Мы приходим, таким образом, к тому, что рекомендуем людям не склонность к умеренности, к чувству меры, моральному ограничению, но прямо противоположное чувство, а именно нетерпимое отношение ко всякой узде и к любому ограничению, желание бесконечного саморазвития, влечение к беспредельному. Кажется, что человек будет скован, если только перед ним не будет открываться безграничный горизонт. Конечно, мы прекрасно осознаем, что никогда не будем в состоянии его достигнуть; но считается, что по крайней мере перспектива нам необходима, что только она может дать нам ощущение полноты бытия. Отсюда проистекает своего рода культ, характерный для стольких писателей ХIХ в., говоривших о чувстве бесконечности. В нем видят чувство главным образом благородное, поскольку через него человек стремится возвыситься над всеми границами, которые ему противопоставляет природа, и освобождается, по крайней мере в идеале, от всякого принижающего его ограничения.
Один и тот же педагогический прием становится совершенно отличным от самого себя в зависимости от того, как он применяется; а применяется он весьма различным образом, в зависимости от того, как он понимается. Дисциплина поэтому будет иметь очень разнородные результаты, соответственно тому представлению, которое мы сформулируем относительно ее сущности и роли в жизни в целом, и особенно в воспитании. Поэтому важно, чтобы мы стремились уточнить, какова эта роль, и не оставляли нерешенным очень серьезный вопрос, возникающий по этому поводу. Следует ли видеть в дисциплине простой надзор, внешний и материальный, единственный смысл существования которого – предотвращать определенные поступки, – и который не приносит никакой пользы помимо этого предотвращающего воздействия? Или же, наоборот, как позволит предположить наш анализ, не будет ли она инструментом sui generis морального воспитания, обладающего собственной, внутренне присущей ему ценностью и отмеченного особой печатью морального характера?
Прежде всего тот факт, что дисциплина социально полезна, сама по себе и независимо от поступков, которые она предписывает, очень легко доказать. В самом деле, социальная жизнь есть лишь одна из форм организованной жизни, а всякая живая организация предполагает определенные правила, от которых она не может отклониться без болезненных потрясений. Для того чтобы она могла сохраняться, необходимо, чтобы она была в состоянии все время отвечать на требования среды, так как приостановка жизни влечет за собой смерть или болезнь. Значит, если бы на каждое внешнее воздействие живое существо было бы вынуждено, двигаясь ощупью, заново искать подходящий способ реагирования, то разрушительные силы, осаждающие его со всех сторон, быстро подвергли бы его дезорганизации. Вот почему способ реагирования различных органов, в том, что в нем наиболее важно, носит предопределенный характер; существуют способы действий, которые навязываются регулярно, всякий раз, когда возникают одни и те же обстоятельства. Это то, что называют функцией органа. Но коллективная жизнь подчинена тем же самым потребностям, и регулярность ей не менее необходима. Нужно, чтобы постоянно, каждое мгновение было обеспечено функционирование семейной, профессиональной, гражданской жизни; а для этого надо, чтобы не было необходимости непрерывно искать ее форму. Нужно, чтобы были установлены нормы, определяющие, какими должны быть эти отношения, и чтобы индивиды им подчинялись. Именно это подчинение и составляет повседневную обязанность.
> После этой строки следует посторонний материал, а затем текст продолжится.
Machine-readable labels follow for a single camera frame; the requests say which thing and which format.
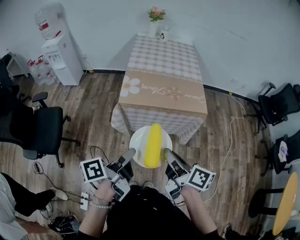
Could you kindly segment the yellow corn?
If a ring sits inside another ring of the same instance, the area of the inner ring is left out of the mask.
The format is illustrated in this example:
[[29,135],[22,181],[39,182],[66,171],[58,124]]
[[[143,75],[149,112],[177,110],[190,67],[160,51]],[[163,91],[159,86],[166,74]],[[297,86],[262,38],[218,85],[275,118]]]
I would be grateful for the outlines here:
[[162,128],[158,123],[154,123],[149,131],[146,145],[144,165],[147,168],[157,168],[160,162],[162,144]]

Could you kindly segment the white power strip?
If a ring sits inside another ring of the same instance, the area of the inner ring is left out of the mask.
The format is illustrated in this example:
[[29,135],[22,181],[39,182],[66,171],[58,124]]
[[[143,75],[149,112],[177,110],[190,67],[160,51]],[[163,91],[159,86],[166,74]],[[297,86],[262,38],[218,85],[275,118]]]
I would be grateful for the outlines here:
[[80,208],[82,210],[88,210],[89,201],[90,201],[90,195],[88,193],[82,192],[81,199],[80,199]]

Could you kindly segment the white crumpled cloth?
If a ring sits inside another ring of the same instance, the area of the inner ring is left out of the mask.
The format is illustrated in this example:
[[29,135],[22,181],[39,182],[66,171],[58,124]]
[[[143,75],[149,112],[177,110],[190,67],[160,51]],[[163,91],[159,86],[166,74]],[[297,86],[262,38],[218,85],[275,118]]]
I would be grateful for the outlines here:
[[280,142],[278,157],[280,162],[286,162],[288,156],[288,147],[284,141]]

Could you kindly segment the pink flower bouquet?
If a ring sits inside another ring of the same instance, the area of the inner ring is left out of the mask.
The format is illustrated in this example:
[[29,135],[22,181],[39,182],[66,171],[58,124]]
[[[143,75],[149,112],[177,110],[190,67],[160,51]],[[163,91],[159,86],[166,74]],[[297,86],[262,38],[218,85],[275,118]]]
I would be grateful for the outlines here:
[[157,22],[165,19],[165,10],[160,10],[157,7],[152,7],[148,12],[151,22]]

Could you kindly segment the person's right forearm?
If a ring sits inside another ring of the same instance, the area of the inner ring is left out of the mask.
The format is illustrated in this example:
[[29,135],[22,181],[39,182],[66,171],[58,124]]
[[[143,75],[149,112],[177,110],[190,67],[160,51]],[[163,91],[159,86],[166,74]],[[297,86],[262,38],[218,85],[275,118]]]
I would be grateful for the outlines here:
[[208,234],[217,230],[213,219],[206,210],[200,193],[197,189],[184,185],[180,191],[189,212],[191,221],[203,233]]

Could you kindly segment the white cartoon print canister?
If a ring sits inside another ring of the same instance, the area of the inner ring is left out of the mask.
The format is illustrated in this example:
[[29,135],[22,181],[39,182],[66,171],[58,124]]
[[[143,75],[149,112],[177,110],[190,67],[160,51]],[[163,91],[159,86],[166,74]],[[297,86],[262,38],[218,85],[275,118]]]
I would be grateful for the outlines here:
[[169,35],[170,30],[171,30],[171,27],[168,26],[168,25],[163,25],[161,27],[161,31],[160,31],[160,35],[159,35],[159,40],[161,42],[167,42],[168,41],[168,35]]

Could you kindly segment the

Но данное объяснение и данное обоснование недостаточны. Мы не объяснили институт, показав, что он полезен для общества. Нужно еще, чтобы он не сталкивался с непреодолимым сопротивлением со стороны индивидов. Если институт применяет насилие над индивидуальной природой, то каким бы он ни был социально полезным, он не сможет ни родиться, ни особенно сохраниться, поскольку он не будет в состоянии укорениться в сознаниях. Конечно, социальные институты имеют непосредственной целью интересы общества, а не индивидов как таковых. Но в то же время, если они разрушают первоисточник жизни индивида, то тем самым они разрушают также и тот первоисточник, из которого сами они черпают свою собственную жизнь. А мы видели, что дисциплину часто обвиняли в том, что она насилует естественную конституцию человека, поскольку она препятствует его свободному развитию. Обоснован ли этот упрек? Верно ли, что дисциплина является для человека причиной его умаления и ограничения его могущества? Верно ли, что деятельность перестает быть самой собой в той мере, в какой она подчинена моральным силам, которые ее превосходят, сдерживают и регулируют?